▸ **Task details**:
Go through the lines below. Copy those with "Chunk".

(Given records)

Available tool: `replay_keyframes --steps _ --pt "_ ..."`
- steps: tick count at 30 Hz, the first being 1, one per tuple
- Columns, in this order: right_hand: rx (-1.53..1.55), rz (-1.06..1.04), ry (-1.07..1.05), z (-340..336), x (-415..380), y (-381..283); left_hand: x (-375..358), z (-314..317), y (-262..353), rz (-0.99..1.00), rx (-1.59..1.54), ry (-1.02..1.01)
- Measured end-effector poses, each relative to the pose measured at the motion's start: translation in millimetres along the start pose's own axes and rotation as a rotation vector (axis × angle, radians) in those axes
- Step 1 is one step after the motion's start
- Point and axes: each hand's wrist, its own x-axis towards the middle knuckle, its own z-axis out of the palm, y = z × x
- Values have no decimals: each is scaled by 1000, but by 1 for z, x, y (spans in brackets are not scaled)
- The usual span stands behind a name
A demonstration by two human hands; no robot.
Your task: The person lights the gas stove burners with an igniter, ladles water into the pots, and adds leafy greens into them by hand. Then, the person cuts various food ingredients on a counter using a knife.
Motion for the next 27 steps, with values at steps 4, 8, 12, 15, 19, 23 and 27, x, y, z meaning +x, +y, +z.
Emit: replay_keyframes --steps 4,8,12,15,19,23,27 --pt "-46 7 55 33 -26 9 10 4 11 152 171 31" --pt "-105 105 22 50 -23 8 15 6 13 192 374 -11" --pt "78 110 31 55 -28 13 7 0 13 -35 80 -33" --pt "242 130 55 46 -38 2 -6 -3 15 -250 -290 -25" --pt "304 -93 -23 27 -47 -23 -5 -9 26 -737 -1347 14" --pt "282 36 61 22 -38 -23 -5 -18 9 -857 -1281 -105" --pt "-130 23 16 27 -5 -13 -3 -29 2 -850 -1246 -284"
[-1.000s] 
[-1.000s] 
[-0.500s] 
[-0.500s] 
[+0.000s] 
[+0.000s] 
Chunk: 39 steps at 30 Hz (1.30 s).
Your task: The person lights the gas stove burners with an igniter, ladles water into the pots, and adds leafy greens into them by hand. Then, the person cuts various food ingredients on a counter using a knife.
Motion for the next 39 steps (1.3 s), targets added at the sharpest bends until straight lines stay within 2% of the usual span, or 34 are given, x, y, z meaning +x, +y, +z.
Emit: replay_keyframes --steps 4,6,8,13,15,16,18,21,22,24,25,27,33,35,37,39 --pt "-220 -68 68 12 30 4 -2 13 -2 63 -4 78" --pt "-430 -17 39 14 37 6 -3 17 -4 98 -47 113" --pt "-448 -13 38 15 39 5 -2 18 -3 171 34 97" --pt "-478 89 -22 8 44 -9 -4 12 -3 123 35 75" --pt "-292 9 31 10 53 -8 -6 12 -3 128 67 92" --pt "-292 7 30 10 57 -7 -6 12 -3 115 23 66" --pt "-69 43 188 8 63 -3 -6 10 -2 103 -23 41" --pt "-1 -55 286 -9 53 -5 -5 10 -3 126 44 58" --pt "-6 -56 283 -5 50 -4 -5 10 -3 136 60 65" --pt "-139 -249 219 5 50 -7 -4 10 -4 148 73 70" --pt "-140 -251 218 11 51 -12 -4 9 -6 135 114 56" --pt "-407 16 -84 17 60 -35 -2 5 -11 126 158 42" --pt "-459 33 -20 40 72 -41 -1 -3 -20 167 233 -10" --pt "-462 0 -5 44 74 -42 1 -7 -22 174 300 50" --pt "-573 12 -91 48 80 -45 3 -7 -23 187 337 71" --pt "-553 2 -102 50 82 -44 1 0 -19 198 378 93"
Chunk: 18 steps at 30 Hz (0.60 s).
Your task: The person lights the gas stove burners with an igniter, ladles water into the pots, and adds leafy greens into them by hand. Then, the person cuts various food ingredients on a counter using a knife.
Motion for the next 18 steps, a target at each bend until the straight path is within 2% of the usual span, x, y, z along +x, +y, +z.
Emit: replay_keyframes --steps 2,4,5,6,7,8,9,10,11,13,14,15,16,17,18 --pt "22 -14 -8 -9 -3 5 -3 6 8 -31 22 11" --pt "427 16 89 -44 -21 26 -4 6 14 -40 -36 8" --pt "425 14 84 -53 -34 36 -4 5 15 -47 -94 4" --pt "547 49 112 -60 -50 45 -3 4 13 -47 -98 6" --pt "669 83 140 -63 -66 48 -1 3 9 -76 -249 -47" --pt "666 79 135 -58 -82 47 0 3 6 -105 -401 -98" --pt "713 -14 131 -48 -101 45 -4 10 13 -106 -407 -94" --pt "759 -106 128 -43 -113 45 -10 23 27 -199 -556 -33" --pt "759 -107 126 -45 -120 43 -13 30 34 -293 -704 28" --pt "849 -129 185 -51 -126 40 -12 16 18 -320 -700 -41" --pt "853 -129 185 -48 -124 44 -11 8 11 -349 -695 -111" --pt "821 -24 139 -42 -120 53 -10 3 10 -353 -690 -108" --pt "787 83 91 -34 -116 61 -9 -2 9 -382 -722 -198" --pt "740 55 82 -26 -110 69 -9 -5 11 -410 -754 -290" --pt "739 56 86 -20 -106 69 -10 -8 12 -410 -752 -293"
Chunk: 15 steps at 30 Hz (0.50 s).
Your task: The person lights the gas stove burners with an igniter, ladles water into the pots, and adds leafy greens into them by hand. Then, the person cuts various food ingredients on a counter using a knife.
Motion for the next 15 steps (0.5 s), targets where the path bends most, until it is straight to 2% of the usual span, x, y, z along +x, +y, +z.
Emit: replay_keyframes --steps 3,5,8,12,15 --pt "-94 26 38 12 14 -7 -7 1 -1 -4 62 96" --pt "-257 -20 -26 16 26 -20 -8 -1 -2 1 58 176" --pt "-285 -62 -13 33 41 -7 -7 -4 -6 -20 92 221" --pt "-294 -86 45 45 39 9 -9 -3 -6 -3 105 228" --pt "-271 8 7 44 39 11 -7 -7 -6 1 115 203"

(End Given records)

▸ **Task response**:
Chunk: 39 steps at 30 Hz (1.30 s).
Chunk: 18 steps at 30 Hz (0.60 s).
Chunk: 15 steps at 30 Hz (0.50 s).

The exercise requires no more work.